A Rangwe, petit village isolé, oublié de tous, situé dans la partie sud de l’Ouest kényan, tous les habitants des deux sexes sont concernés par le VIH/sida. Depuis 2013, nous savons, grâce au premier dépistage de masse pratiqué dans la commune, qu’un adulte sur quatre est séropositif. Les villageois continuent ici de mourir du sida et ce pour diverses raisons. La première est que l’infrastructure sanitaire n’est que bien modeste, ce qui fait que les personnes séropositives n’ont pas pour la plupart accès aux médicaments indispensables à leur survie. La seconde est que la croyance aux esprits est toujours bien ancrée, surtout chez la génération plus âgée – or cette croyance stigmatise toute famille concernée par le sida, avec pour conséquence l’exclusion sociale.

C’est ainsi que beaucoup d’enfants se retrouvent sans parents ni protection – et que les ménages d’enfants ou les orphelins recueillis par des grands-mères âgées et faibles sont toujours plus nombreux. Et pourtant il faut bien qu’ils arrivent à s’en sortir de quelque manière que ce soit. Comme tous les enfants, ils voudraient aller à l’école, avoir à manger tous les jours, pouvoir rire, jouer et rêver.

A Rangwe, la pauvreté est si criante que la plupart des enfants n’ont pas tous les jours à manger à la maison. C’est pour remédier à cette situation inacceptable que nous avons ouvert une première cantine scolaire à la Marienga Primary School. Durant les neuf mois que dure l’année scolaire kényane, 210 enfants y reçoivent quotidiennement un repas de midi chaud. Ils sont en meilleure santé, plus attentifs en classe et vont à présent plus régulièrement à l’école qu’au début du projet. Cette solution offre aussi l’avantage de laisser davantage de nourriture aux autres membres de la famille. De plus, les veuves et les femmes qui élèvent seules leurs enfants ont ainsi la possibilité d’occuper des petits emplois qui leur permettent, au moins de temps en temps, de gagner un peu d’argent pendant que les enfants sont à l’école et sous surveillance.

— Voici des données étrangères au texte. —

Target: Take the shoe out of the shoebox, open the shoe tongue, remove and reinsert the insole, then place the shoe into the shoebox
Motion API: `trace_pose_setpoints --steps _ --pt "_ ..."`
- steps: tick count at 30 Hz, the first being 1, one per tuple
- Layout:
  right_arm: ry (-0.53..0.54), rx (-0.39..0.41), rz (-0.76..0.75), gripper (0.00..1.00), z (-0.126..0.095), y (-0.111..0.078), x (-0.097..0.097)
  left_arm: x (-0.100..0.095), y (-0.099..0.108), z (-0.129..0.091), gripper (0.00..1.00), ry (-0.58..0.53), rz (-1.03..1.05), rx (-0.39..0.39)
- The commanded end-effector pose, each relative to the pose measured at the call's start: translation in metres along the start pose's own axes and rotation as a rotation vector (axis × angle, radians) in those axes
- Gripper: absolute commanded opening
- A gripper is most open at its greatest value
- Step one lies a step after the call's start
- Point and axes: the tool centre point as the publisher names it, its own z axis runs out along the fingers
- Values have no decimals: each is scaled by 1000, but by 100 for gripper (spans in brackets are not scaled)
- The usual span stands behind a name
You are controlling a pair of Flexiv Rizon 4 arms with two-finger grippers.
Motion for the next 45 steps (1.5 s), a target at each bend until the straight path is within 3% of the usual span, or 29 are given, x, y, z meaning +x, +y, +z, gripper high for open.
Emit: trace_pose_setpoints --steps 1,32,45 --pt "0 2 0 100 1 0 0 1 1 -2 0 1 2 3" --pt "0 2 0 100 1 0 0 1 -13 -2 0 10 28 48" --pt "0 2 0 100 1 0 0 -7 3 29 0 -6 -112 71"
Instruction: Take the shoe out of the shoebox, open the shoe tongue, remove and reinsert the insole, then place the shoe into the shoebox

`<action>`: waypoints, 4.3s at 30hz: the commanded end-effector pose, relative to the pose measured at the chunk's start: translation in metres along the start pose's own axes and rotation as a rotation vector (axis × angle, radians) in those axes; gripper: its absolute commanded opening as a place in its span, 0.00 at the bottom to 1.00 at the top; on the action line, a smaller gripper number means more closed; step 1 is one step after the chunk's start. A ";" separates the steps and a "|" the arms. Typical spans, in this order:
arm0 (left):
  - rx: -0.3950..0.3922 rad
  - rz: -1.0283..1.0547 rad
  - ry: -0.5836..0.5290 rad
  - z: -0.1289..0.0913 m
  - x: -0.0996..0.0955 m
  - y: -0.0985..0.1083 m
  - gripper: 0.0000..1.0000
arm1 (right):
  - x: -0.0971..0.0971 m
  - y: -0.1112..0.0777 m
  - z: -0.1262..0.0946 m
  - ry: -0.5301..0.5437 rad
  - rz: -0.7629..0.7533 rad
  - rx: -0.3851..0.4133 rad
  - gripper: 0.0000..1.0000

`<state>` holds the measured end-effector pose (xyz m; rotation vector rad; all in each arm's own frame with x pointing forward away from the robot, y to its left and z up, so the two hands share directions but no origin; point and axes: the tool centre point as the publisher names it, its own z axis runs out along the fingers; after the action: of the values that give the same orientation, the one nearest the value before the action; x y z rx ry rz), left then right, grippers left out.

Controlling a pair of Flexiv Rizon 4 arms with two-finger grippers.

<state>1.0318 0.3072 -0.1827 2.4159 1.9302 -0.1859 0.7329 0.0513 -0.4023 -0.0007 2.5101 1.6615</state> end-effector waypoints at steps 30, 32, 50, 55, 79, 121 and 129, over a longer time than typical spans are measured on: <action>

Nous finançons également les uniformes scolaires, obligatoires au Kenya, de 150 enfants et payons les frais de scolarité pour cinquante écolières et écoliers inscrits à l’école secondaire. Dans deux dispensaires qui assurent les accouchements, les malades sont traités contre le VIH, la malaria, la tuberculose et autres pathologies des voies respiratoires. Dans neuf écoles, nous avons fait installer des citernes destinées à recueillir l’eau de pluie. Pour les orphelins du sida, ces citernes, qui leur permettent de boire de l’eau potable, sont particulièrement importantes durant la saison sèche, époque propice aux épidémies de choléra et de typhus. Ils ne sont plus obligés de marcher pendant des heures pour aller chercher aux points d’eau une eau de qualité douteuse. Enfin, 100 jeunes filles reçoivent des serviettes périodiques qui leur permettent d’aller régulièrement à l’école.

Objectif du projet

Actuellement, 210 orphelins du sida peuvent aller régulièrement à l’école où ils reçoivent un repas chaud à midi. Cette formule représente un grand soulagement pour les familles et les enfants concernés par le sida ont les mêmes chances de fréquenter l’école primaire et l’école secondaire que ceux qui ne le sont pas. Leur état de santé s’améliore grâce à une alimentation régulière, à l’hygiène et à la facilité d’accès à l’eau potable. Par conséquent, leurs performances scolaires sont meilleures.